Incluso durante el receso parlamentario, la cuestión de ciudadanía italiana, especialmente la propuesta de introducir el Jus Scholae, ha dominado las discusiones políticas en Italia.
La medida, que facilitaría la obtención de la ciudadanía para hijos de inmigrantes que completaron un ciclo de estudios en el país, divide opiniones y encuentra fuertes resistencias en la coalición de centroderecha, en particular en el partido Lega de Matteo Salvini.
La propuesta, defendida por el senador Simón Malpezzi, del Partido Demócrata, ha cobrado fuerza recientemente, impulsado por el desempeño de los deportistas italianos de origen inmigrante en el Juegos Olímpicos de París. Sin embargo, dirigentes de la Lega como Gian Marco Centinaio, vicepresidente del senado, se han manifestado contra cualquier cambio en la legislación actual.
En una entrevista con el portal Affaritaliani.itCentinaio reiteró que la ciudadanía italiana ya se otorga mediante un riguroso proceso, que permite a los jóvenes de 18 años decidir si desean obtenerla o no. «El sistema actual ya es virtuoso y no veo motivos para cambiarlo», afirmó.
Criticó lo que llamó la “moda” promovida por la izquierda, que utiliza el éxito olímpico para impulsar el debate sobre la Jus Scholae. “Hacerle el juego a la izquierda no nos lleva a ninguna parte”, declaró, argumentando que el gobierno debería centrarse en prioridades ya establecidas, sin desviarse hacia temas que no forman parte del programa de gobierno.
Nicola Molteni, subsecretario del Ministerio del Interior y también miembro de la Lega, reforzó esta posición en una entrevista con El Periódico. Según él, la ciudadanía debe ser “resultado de un proceso de integración” y no un simple acto de concesión por parte del Estado. Molteni criticó la insistencia de la izquierda en revivir la cuestión de Jus Scholae, señalando que, incluso cuando estaban en el gobierno, no tuvieron la fuerza ni el coraje para promover tales cambios.
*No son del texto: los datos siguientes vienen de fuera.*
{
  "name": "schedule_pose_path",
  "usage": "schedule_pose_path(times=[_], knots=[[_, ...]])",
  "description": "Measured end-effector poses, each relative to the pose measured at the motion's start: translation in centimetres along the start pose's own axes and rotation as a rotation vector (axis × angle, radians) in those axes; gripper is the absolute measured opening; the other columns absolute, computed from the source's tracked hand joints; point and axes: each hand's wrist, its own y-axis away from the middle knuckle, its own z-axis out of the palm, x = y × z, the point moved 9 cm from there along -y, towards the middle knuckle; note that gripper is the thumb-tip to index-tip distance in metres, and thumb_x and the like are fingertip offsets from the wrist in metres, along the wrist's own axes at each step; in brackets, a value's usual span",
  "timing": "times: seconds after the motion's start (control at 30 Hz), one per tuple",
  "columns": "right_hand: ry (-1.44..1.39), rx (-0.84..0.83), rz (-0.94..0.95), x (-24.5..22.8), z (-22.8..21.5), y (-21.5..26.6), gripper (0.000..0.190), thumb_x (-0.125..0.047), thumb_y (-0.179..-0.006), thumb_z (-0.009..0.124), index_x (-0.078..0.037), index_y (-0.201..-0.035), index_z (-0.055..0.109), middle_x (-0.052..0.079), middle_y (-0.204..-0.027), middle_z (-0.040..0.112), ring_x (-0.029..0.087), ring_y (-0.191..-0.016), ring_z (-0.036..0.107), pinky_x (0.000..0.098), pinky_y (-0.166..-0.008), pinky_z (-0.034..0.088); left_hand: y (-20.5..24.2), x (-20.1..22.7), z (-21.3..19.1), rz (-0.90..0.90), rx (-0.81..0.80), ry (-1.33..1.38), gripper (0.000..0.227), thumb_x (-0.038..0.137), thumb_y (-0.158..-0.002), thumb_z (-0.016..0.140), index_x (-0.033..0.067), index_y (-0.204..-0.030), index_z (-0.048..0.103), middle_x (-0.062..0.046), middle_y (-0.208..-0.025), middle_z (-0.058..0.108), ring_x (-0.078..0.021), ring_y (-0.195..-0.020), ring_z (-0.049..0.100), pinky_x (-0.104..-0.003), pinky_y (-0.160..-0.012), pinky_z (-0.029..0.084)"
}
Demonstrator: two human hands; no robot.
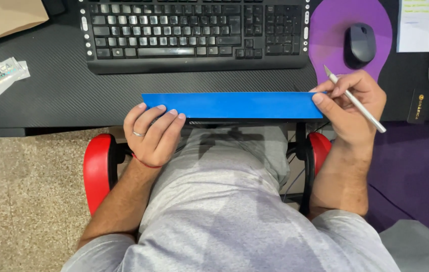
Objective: The person uses a paper cutter to trim a white sheet on a blue cutting mat, then picks up a blue strip and a pen. They move to a desk, sit down, and use the pen to mark the blue strip while holding it in their lap.
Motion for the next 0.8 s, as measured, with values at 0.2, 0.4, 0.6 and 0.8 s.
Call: schedule_pose_path(times=[0.2, 0.4, 0.6, 0.8], knots=[[0.014, 0.017, -0.052, -1.3, -0.1, 0.5, 0.033, -0.001, -0.106, 0.087, -0.007, -0.108, 0.055, 0.023, -0.107, 0.076, 0.029, -0.101, 0.081, 0.0335, -0.082, 0.063, 0.1, 0.1, 0.1, 0.002, 0.009, 0.008, 0.023, -0.004, -0.107, 0.076, 0.0102, -0.092, 0.087, -0.006, -0.100, 0.082, -0.0266, -0.095, 0.076, -0.048, -0.102, 0.059], [0.008, -0.008, -0.051, -1.0, -0.2, 0.2, 0.032, -0.003, -0.108, 0.087, -0.008, -0.109, 0.056, 0.022, -0.110, 0.077, 0.027, -0.104, 0.081, 0.0333, -0.085, 0.065, -0.1, 0.2, -0.2, 0.003, 0.011, 0.013, 0.023, -0.003, -0.107, 0.075, 0.0100, -0.093, 0.087, -0.006, -0.100, 0.082, -0.0269, -0.094, 0.075, -0.047, -0.102, 0.058], [-0.029, -0.016, -0.010, 0.4, -0.2, -0.2, 0.031, -0.002, -0.108, 0.087, -0.008, -0.110, 0.056, 0.022, -0.107, 0.077, 0.028, -0.106, 0.082, 0.0349, -0.089, 0.068, -0.5, 0.3, -0.6, -0.007, 0.021, 0.031, 0.025, -0.002, -0.108, 0.074, 0.0107, -0.090, 0.086, -0.006, -0.100, 0.082, -0.0265, -0.095, 0.076, -0.047, -0.101, 0.059], [-0.020, -0.030, 0.028, 1.4, 0.0, -0.6, 0.031, -0.009, -0.108, 0.089, -0.009, -0.110, 0.058, 0.020, -0.109, 0.077, 0.026, -0.108, 0.083, 0.0337, -0.090, 0.068, -1.1, 0.7, -1.2, -0.010, 0.012, 0.043, 0.025, -0.001, -0.110, 0.071, 0.0085, -0.094, 0.087, -0.007, -0.101, 0.082, -0.0272, -0.095, 0.075, -0.048, -0.102, 0.059]])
Molteni dejó claro que, mientras la Lega esté en el poder, la legislación sobre la ciudadanía italiana se mantendrá sin cambios. Subrayó que la ley actual funciona bien y que no es necesario modificarla. «Los datos de inmigración son positivos; volvemos a desempeñar un papel de liderazgo en el Mediterráneo; no tiene sentido estar divididos al respecto». Jus Scholae"Él concluyó.
La coalición de centroderecha parece, por ahora, decidida a mantener las reglas actuales, priorizando una política de inmigración más cautelosa y controlada.
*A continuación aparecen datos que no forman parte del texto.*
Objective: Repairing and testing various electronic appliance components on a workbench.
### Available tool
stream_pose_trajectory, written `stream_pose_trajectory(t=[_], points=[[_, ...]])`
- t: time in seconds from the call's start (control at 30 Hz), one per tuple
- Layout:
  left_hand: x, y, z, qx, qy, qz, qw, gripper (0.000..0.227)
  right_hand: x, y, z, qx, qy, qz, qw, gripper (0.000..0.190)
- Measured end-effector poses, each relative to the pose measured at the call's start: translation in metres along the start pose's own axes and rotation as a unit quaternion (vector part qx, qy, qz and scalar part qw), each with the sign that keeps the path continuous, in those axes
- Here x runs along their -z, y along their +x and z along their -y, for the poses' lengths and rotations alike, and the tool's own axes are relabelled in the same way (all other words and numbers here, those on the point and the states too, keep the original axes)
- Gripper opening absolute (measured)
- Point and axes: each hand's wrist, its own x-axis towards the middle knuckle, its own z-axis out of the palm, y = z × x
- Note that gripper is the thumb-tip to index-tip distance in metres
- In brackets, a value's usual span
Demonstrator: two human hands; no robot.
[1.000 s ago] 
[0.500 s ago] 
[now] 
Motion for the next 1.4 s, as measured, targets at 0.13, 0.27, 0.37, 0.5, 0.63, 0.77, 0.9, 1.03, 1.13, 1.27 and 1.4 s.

diferencia entre Jus Scholae, Ius Soli e Ius Sanguinis
Ius Scholae: Este principio vincula la adquisición de la ciudadanía a la finalización de un cierto número de años de escolarización en el país en cuestión. En otras palabras, cualquier persona que asista regularmente a la escuela italiana durante un período prolongado podría, con base en este principio, obtener la ciudadanía italiana. Es una forma de reconocer el vínculo que se crea entre una persona y un país a través de la educación.
Juan Solí: Este principio es más directo: atribuye la ciudadanía a cualquier persona nacida en el territorio de un Estado, independientemente de la ciudadanía de sus padres. Es como decir “la tierra hace al hombre”. Países como Brasil, Argentina, Canadá, Estados Unidos y Uruguay adoptan este sistema, con algunas reglas particulares.
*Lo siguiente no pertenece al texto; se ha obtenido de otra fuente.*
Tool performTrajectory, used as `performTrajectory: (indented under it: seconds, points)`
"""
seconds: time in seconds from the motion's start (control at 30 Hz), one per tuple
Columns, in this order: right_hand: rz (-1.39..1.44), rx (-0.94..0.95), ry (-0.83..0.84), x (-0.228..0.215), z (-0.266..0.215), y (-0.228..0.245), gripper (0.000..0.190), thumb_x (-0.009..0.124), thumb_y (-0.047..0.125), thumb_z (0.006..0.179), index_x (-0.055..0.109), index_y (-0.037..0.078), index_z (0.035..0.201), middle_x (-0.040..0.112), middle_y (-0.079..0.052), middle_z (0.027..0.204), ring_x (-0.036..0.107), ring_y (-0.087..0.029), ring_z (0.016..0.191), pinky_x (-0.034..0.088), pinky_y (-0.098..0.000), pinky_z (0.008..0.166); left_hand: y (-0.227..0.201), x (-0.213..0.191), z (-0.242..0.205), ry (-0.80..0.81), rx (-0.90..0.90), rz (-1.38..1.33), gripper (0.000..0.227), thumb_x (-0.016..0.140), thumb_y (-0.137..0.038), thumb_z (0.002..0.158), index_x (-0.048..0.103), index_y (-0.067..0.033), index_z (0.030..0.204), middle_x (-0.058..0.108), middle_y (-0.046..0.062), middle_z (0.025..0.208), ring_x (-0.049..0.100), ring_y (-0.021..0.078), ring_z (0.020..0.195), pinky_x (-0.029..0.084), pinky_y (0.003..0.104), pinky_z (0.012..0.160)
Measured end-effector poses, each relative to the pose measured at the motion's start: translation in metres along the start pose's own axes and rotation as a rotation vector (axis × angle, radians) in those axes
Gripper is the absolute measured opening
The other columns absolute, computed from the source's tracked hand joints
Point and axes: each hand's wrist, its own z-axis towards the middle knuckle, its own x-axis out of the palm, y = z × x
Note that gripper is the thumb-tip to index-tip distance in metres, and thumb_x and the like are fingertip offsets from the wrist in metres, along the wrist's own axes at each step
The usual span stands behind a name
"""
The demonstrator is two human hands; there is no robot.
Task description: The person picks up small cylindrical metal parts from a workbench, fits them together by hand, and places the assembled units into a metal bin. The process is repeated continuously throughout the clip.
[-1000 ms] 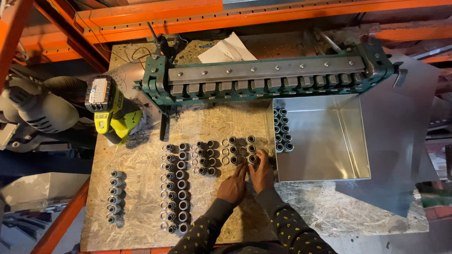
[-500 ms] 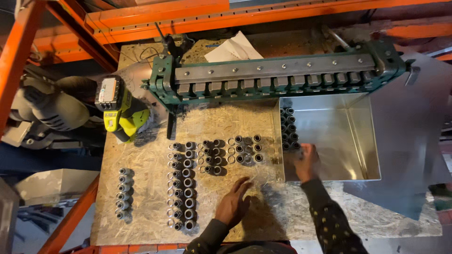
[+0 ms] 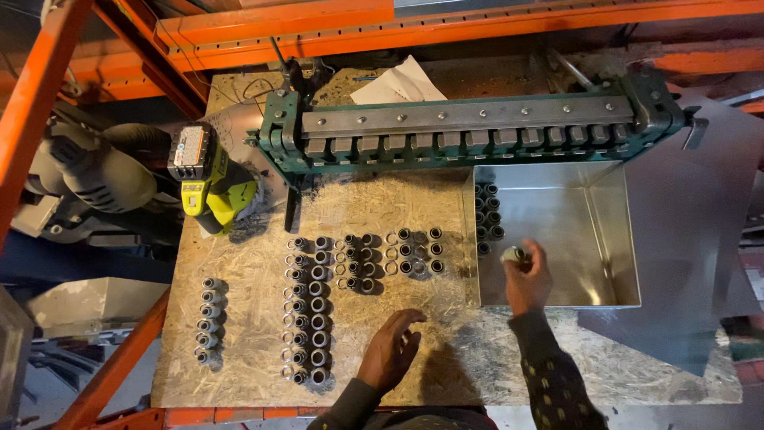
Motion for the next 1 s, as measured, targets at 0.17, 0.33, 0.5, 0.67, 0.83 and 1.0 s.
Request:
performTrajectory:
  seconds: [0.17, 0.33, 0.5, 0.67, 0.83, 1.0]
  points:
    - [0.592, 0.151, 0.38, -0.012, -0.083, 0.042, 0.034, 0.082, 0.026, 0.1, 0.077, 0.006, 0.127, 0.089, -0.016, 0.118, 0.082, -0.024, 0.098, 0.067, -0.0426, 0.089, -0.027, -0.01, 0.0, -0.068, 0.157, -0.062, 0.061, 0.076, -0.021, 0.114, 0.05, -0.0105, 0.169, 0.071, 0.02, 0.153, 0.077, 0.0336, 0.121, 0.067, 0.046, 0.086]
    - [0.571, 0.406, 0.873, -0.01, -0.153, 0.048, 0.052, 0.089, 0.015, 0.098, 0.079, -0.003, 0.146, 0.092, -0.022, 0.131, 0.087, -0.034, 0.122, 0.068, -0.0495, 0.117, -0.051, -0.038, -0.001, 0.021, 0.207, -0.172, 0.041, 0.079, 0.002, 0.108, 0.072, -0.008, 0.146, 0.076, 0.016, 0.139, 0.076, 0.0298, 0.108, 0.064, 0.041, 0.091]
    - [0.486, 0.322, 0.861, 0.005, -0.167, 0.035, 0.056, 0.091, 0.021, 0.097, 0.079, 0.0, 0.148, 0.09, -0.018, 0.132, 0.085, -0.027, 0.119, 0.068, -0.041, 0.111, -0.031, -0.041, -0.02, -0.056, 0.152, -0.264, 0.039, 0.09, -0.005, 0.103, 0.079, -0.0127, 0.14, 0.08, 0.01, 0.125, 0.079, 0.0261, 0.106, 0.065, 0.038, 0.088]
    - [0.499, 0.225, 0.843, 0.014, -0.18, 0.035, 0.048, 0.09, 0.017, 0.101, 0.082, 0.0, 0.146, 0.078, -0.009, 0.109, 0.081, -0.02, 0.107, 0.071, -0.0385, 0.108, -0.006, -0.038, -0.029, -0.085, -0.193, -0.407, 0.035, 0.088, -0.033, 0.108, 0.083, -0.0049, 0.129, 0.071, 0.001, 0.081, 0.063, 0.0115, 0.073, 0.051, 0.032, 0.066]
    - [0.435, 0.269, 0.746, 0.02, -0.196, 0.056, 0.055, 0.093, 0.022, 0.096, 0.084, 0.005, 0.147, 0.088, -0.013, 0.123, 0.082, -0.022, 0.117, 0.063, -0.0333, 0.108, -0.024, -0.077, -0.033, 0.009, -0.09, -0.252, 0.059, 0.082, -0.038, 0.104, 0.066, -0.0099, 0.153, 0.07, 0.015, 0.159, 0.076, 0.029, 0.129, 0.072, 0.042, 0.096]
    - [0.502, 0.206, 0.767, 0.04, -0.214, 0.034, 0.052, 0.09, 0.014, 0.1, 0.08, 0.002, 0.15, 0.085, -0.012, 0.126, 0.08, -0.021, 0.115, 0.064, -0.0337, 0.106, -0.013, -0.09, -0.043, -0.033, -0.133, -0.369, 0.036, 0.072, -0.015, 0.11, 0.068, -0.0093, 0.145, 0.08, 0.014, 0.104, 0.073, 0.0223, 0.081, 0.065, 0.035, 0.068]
Ius Sanguinis: Este es el principio más tradicional y común. Significa que la ciudadanía se adquiere por descendencia, es decir, se transmite de padres a hijos. En Italia, por ejemplo, prevalece este principio: si tus padres son italianos, tú también lo eres, independientemente de dónde naciste.
¿Cuál es la principal diferencia entre ellos?
- Ius Scholae: Se centra en la integración y vinculación con el sistema educativo del país.
- Juan Solí: Se basa en el lugar de nacimiento, independientemente de otros factores.
- Ius Sanguinis: Se basa en el vínculo de sangre, es decir, en la relación de parentesco.